Ranking the 2013 Draft Class WRs
I spent a good amount of time over the weekend updating my WR model in anticipation of upcoming rookie drafts, so I figured I would do a post today with some initial ranks. Just to be clear, I expect these ranks to change after the NFL draft, but through the magic of the internet I can actually update them at that time.
My model, like a lot of algo projection systems for WRs is primarily focused on college production measures including some way of normalizing production for scheme, era, etc. and I call that normalized measure Market Share. But this year I wanted to add in a variable for player age as I noticed that it’s probably not fair to compare 23 year old WRs to 20 year old WRs. The former should be more experienced and also physically developed after having spent most of a college career in a college weight room. But in addition to adding age in as a variable, I was also able to add in a variable for the player’s physical measurables, which I hadn’t included before except in a weight adjusted 40 time that was barely significant. In this iteration I’ve actually included a Physical Score which is simple in that it just scales Weight, 40 Time and Vertical Leap and adds those scaled values together (with a favoring of Weight, 40 Time, and Vertical Leap in that order based on finding the best fit). I actually experimented with adding Broad Jump and Height to Physical Score, but dropped them when they didn’t reduce the model’s errors.
The most significant variables in the model ended up being (in order) the two touchdown measures, Physical Score, Market Share Yards, Age, Yards per Reception, Rushing Yards/Game. The dependent variable that I used in the model was average standard fantasy points/game for seasons that the player was less than 26 years old. I’m sure there are any number of problems with using this as the dependent variable, but the advantage it has is that it is an average of a good number of games. So it’s indicative of the overall quality to the start of a WR’s career.
A few notes on the rankings below:
- I don’t actually expect Stedman Bailey to be the most valuable WR in this class. His draft position is going to seal his fate there. But his close to 2 touchdowns per game and 60% of WVU’s touchdowns are frankly ridiculous.
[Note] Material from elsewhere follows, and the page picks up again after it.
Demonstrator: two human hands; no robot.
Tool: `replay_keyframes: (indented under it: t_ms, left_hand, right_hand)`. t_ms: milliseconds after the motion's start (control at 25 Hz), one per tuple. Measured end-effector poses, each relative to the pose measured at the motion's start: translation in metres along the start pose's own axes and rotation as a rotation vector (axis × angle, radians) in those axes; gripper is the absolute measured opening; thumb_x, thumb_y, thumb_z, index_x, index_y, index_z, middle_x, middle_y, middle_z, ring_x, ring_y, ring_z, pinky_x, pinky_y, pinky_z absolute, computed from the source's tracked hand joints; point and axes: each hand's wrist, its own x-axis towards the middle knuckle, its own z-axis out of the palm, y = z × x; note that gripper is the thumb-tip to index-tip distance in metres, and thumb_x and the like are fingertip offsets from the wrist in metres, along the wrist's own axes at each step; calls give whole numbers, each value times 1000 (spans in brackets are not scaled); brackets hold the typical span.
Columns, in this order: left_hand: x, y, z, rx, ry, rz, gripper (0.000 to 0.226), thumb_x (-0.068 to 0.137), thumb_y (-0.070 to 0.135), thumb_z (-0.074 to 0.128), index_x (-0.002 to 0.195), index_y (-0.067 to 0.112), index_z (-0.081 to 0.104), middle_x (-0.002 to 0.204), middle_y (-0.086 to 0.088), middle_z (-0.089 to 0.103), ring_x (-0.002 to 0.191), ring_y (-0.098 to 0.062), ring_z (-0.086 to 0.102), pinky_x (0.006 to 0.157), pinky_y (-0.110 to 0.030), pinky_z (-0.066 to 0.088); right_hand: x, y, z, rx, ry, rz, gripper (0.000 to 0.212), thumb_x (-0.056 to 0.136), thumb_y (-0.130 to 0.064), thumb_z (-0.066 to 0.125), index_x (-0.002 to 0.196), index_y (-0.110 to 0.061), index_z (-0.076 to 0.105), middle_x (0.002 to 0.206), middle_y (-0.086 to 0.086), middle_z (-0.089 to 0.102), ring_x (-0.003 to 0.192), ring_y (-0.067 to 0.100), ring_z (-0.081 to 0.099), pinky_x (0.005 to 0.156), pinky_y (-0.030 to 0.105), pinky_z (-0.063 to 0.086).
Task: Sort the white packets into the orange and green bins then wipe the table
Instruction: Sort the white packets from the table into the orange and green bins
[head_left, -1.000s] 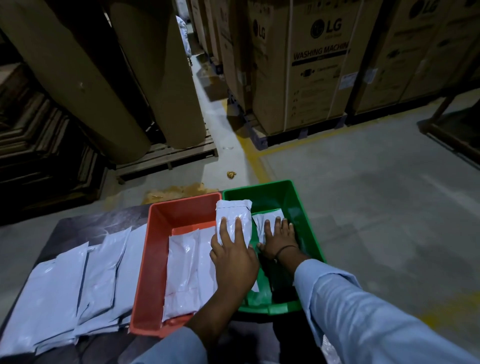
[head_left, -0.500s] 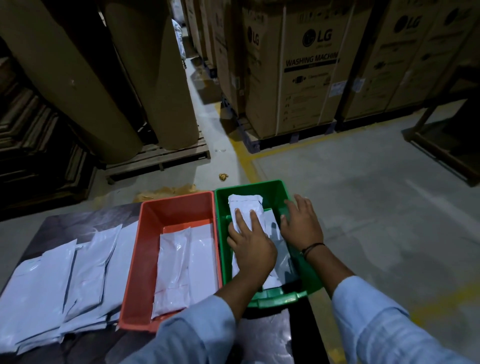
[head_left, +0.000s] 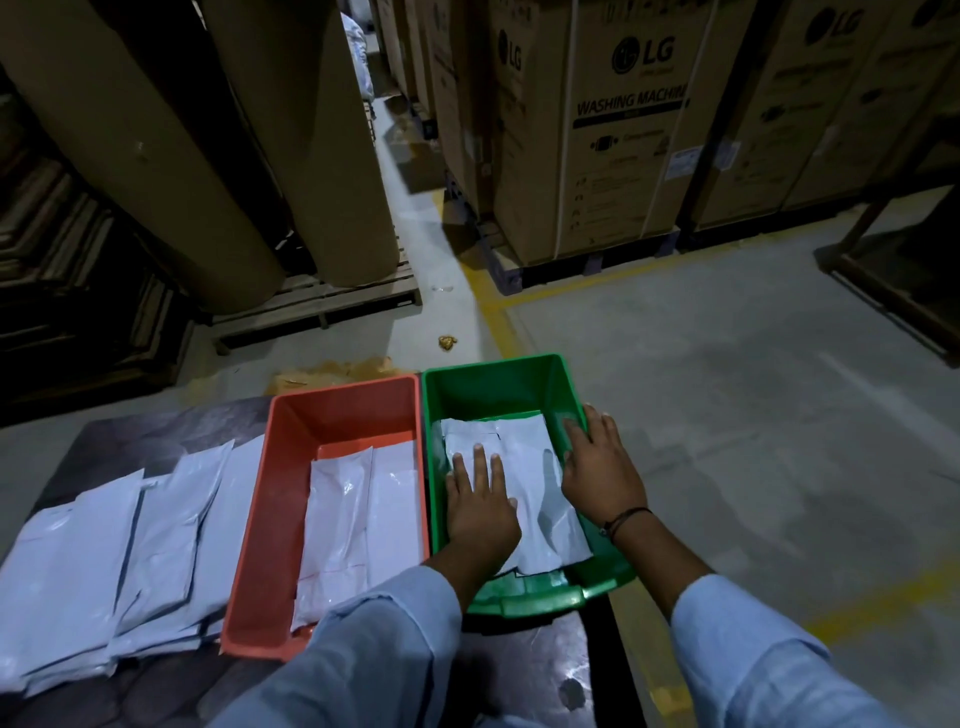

He’ll be a steal for the NFL team that drafts him and may provide value in dynasty leagues depending on the situation he ends up in.
- That probably makes DeAndre Hopkins my top WR then. He’ll end up going in the first round, probably in the 20s to a team with a good QB and maybe even a decent WR on the other side of the field.
- You may note that Tavon Austin has the lowest Physical Score of any of the WRs listed. That’s because only his 40 time is good. His VL is well below average and PS favors heavier players. Because standard fantasy scoring is heavily influenced by touchdowns, larger players have an advantage. For most WRs, that advantage carries into PPR scoring as well, although PPR does level the weight-playing-field a little.
- Da’Rick Rogers’ numbers are based on his 2011 season (and reducing his age to the age he was during that season), which may or may not be cheating. Whether or not it’s cheating probably doesn’t matter for an NFL team, assuming that Rogers can be acquired with a late 2nd or early 3rd round pick. He’s only upside at that point.
- Terrance Williams suffers from the age penalty included in the model, which subtracts about 1/2 of a fantasy point per game from the forecast for each year that a player is old.
- Cordarrelle Patterson benefits from two additions to the model which I hadn’t used before, the Physical Score, and Rushing Yards/Game.
- These rankings can’t possibly take into account the fact that Justin Hunter was coming back from an ACL tear.
- Some of the variables in this model are going to correlate with draft position, which means that when I add in draft position as a variable, some of them will get dropped.
- This list doesn’t include Keenan Allen as I don’t have any workout information for him.
- Jon Moore’s guy Charles Johnson would perform extremely well in this model and I would have included him if I didn’t have reservations on comparing apples and oranges related to production measures. But on the physical measures Johnson would be the best prospect by a decent margin.
- Could these rankings be wrong in general? Hell yeah they could. Draft position explains a pretty small part of WR production. This model explains quite a bit more, but also leaves quite a bit unexplained. But also, this is football. Even using a regression to explain year to year fantasy points has limitations – when we’re not talking about players going from college to the NFL. So is this a good system to project WRs? It depends… but it’s probably as good or better than any other.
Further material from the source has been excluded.